» **TASK GOAL**
While reading through the material below, copy each line that holds the word "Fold".
[DATA FOR REVIEW Boundary: Start]
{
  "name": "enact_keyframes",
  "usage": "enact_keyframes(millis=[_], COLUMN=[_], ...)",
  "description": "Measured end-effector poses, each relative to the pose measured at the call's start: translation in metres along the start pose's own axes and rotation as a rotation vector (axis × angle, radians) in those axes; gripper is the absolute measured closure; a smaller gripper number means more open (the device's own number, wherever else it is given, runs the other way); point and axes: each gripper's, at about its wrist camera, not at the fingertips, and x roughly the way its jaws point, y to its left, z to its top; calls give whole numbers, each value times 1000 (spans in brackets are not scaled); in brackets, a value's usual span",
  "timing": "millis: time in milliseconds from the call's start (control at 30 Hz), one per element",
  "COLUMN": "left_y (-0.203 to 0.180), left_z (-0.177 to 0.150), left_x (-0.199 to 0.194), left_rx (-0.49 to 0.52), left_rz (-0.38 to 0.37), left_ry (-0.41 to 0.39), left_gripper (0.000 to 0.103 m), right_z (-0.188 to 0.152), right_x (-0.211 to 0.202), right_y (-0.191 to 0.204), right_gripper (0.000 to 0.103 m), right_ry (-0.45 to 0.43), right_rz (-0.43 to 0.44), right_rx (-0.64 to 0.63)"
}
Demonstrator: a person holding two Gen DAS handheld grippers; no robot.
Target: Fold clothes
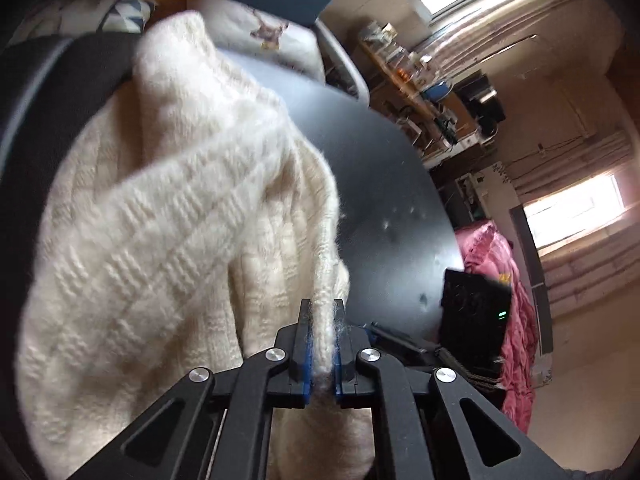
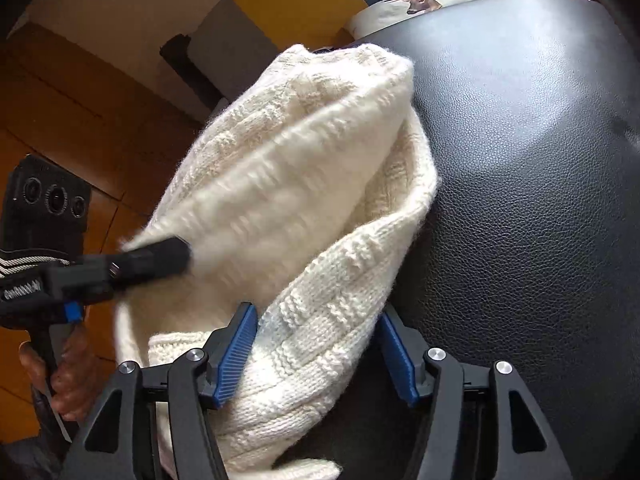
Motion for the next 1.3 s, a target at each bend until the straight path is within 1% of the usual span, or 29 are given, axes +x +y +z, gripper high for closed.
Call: enact_keyframes(millis=[33,67,100,133,233,333,400,467,533,633,700,767,800,833,867,900,933,967,1000,1033,1067,1100,1167,1233,1300], left_y=[-3,-4,-3,-1,17,49,79,108,134,164,174,179,180,181,182,182,182,181,180,180,179,177,175,172,170], left_z=[4,9,13,16,22,18,12,6,0,-8,-12,-15,-15,-15,-16,-16,-15,-15,-15,-14,-12,-11,-6,-2,1], left_x=[-14,-31,-48,-63,-107,-150,-175,-188,-196,-193,-188,-183,-184,-185,-186,-184,-181,-177,-174,-169,-163,-159,-151,-147,-148], left_rx=[7,13,15,14,-13,-63,-118,-177,-216,-273,-286,-289,-287,-286,-285,-281,-272,-264,-256,-249,-243,-240,-236,-232,-227], left_rz=[-10,-17,-17,-5,23,84,138,202,264,310,344,371,372,373,374,373,370,367,364,363,363,361,357,359,387], left_ry=[-52,-108,-157,-199,-296,-378,-415,-428,-414,-374,-353,-339,-341,-343,-345,-341,-328,-314,-301,-287,-275,-268,-261,-262,-266], left_gripper=[96,96,96,96,96,96,96,96,96,96,96,96,96,96,96,96,96,96,96,96,96,95,95,95,95], right_z=[0,-1,-2,-3,-4,-7,1,-4,9,17,20,21,23,27,32,37,47,51,56,57,61,65,76,84,87], right_x=[1,2,2,2,-1,-20,-35,-56,-69,-93,-105,-114,-115,-119,-126,-132,-134,-144,-154,-165,-168,-170,-156,-128,-86], right_y=[-1,-2,-3,-4,3,-1,-8,-21,-35,-47,-55,-62,-69,-76,-83,-89,-92,-86,-79,-64,-48,-32,-1,25,40], right_gripper=[65,79,84,85,88,88,88,88,88,88,88,88,88,88,88,86,85,84,79,79,79,76,75,75,75], right_ry=[-5,-10,-16,-24,-63,-112,-136,-145,-146,-136,-128,-100,-85,-75,-75,-77,-101,-148,-197,-259,-310,-357,-386,-327,-225], right_rz=[-30,-57,-62,-69,-191,-317,-400,-463,-533,-651,-736,-859,-919,-962,-978,-991,-985,-979,-973,-968,-928,-886,-761,-622,-543], right_rx=[-13,-25,-30,-38,-140,-253,-290,-299,-295,-278,-269,-286,-290,-277,-242,-208,-168,-146,-125,-130,-153,-176,-249,-344,-416])
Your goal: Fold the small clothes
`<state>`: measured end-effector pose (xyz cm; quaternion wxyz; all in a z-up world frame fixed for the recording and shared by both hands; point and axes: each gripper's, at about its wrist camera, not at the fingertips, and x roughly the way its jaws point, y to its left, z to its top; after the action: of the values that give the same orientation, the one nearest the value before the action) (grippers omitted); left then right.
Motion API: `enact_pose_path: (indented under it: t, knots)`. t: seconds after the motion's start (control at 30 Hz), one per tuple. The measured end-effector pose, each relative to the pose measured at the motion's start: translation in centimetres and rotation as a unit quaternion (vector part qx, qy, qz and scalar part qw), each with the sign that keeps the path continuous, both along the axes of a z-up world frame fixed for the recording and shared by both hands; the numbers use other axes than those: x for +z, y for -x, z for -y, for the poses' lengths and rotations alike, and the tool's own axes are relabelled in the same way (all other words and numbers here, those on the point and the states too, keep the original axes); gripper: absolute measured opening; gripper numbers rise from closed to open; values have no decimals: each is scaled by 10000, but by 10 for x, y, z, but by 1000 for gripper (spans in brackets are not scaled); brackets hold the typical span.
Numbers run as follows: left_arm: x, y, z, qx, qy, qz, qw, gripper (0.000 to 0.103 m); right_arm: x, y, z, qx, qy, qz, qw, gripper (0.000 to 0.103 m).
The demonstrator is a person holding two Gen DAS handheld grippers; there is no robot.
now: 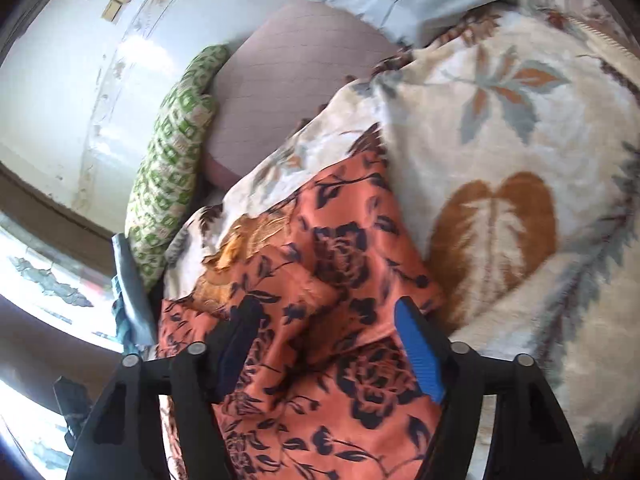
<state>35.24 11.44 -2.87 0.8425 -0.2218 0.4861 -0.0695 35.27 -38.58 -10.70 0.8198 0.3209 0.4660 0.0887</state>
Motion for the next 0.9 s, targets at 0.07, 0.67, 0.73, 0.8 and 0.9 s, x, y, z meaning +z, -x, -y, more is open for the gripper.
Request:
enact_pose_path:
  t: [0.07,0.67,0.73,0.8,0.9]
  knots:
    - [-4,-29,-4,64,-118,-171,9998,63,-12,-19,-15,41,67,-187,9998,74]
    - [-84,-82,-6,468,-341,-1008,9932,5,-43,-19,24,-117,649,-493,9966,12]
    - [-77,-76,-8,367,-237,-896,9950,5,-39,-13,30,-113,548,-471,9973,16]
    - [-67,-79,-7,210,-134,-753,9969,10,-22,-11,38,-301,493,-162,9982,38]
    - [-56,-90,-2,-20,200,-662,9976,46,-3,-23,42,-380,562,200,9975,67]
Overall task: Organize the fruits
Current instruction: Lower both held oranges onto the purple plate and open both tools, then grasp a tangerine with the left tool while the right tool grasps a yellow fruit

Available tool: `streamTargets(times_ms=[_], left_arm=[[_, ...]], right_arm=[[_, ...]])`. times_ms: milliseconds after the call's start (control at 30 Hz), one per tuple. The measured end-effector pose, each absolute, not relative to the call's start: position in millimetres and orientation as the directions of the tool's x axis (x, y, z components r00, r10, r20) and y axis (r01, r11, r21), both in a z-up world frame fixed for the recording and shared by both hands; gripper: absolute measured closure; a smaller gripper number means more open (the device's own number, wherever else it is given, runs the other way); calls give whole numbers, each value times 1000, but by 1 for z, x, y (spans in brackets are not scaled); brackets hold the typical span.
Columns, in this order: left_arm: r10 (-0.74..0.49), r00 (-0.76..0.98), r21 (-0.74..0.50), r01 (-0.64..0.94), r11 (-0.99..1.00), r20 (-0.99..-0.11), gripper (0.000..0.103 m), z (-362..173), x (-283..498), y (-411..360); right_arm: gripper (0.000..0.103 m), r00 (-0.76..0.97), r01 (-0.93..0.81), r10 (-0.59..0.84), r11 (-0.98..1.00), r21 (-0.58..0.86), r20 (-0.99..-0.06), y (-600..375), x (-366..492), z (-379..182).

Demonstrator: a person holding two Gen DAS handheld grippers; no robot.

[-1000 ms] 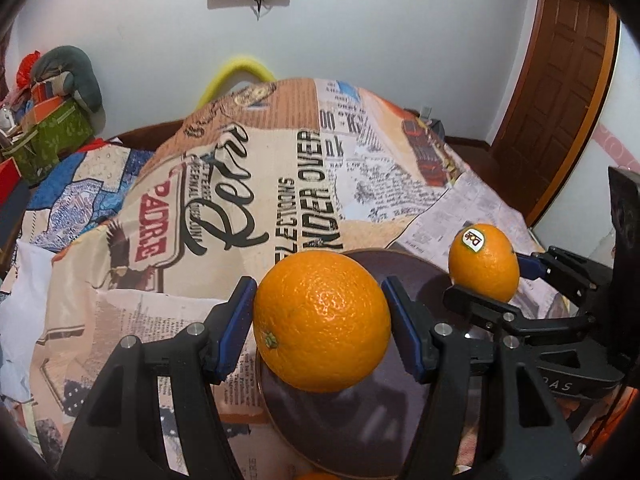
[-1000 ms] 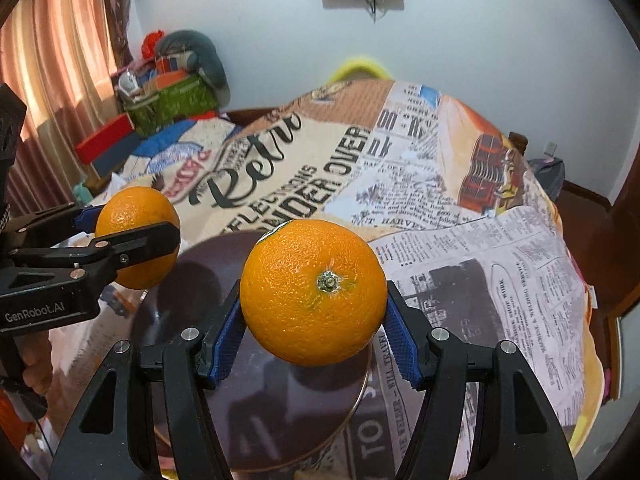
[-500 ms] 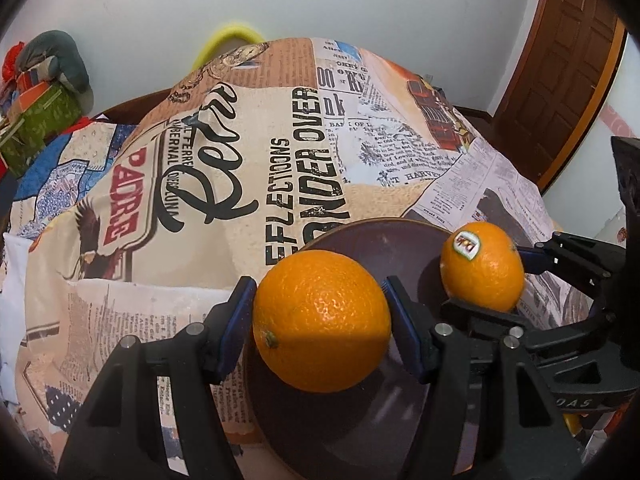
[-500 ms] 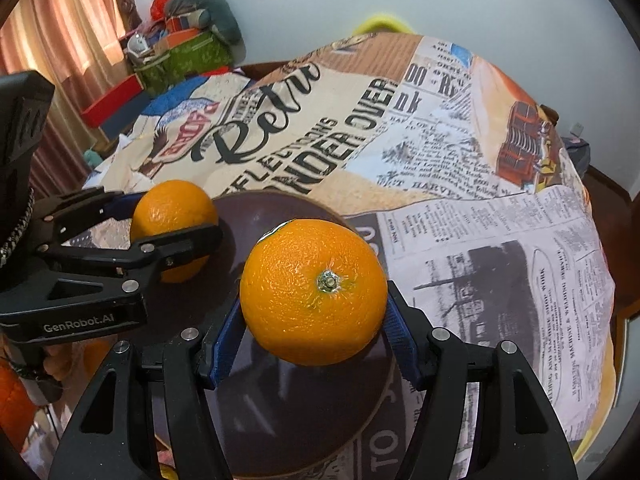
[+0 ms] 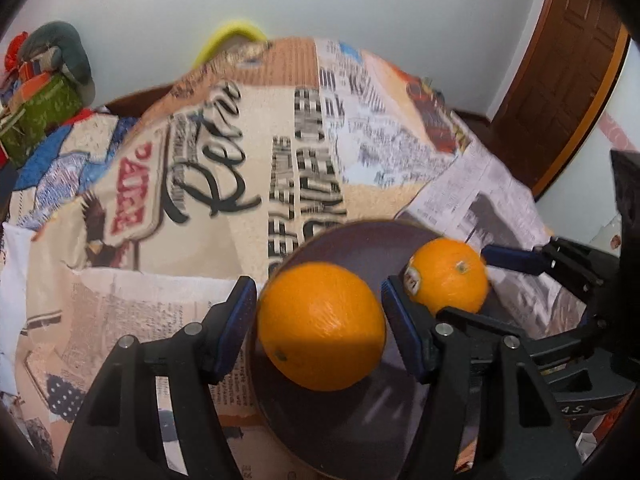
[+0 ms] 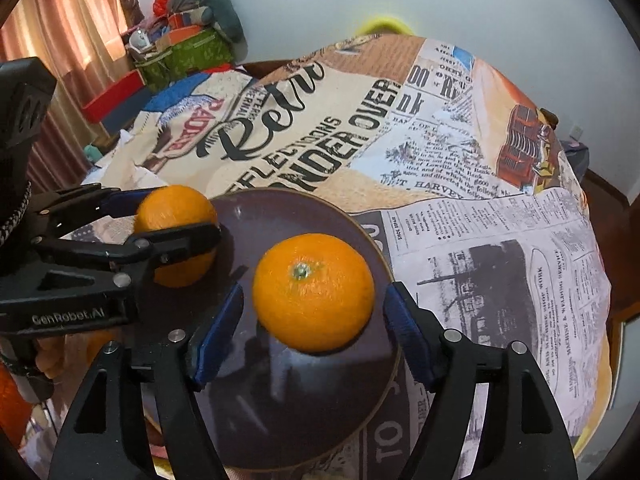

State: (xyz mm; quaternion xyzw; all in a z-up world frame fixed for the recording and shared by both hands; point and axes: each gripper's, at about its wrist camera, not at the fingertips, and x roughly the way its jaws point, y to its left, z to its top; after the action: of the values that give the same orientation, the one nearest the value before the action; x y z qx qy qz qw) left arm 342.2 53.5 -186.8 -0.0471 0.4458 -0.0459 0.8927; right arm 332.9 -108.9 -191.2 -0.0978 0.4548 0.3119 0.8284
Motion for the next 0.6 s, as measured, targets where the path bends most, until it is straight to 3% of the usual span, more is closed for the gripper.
streamTargets(times_ms=[600], left_arm=[[-108,665,-109,40,993,-739,37,-131,274,54]], right_arm=[[28,534,-549,448,829,109,-717,-146,282,-129]])
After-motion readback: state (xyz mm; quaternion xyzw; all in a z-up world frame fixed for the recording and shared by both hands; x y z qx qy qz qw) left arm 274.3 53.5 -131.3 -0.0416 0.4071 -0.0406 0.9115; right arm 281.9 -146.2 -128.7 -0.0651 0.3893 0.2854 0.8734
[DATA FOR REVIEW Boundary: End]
» **EXERCISE SOLUTION**
Target: Fold clothes
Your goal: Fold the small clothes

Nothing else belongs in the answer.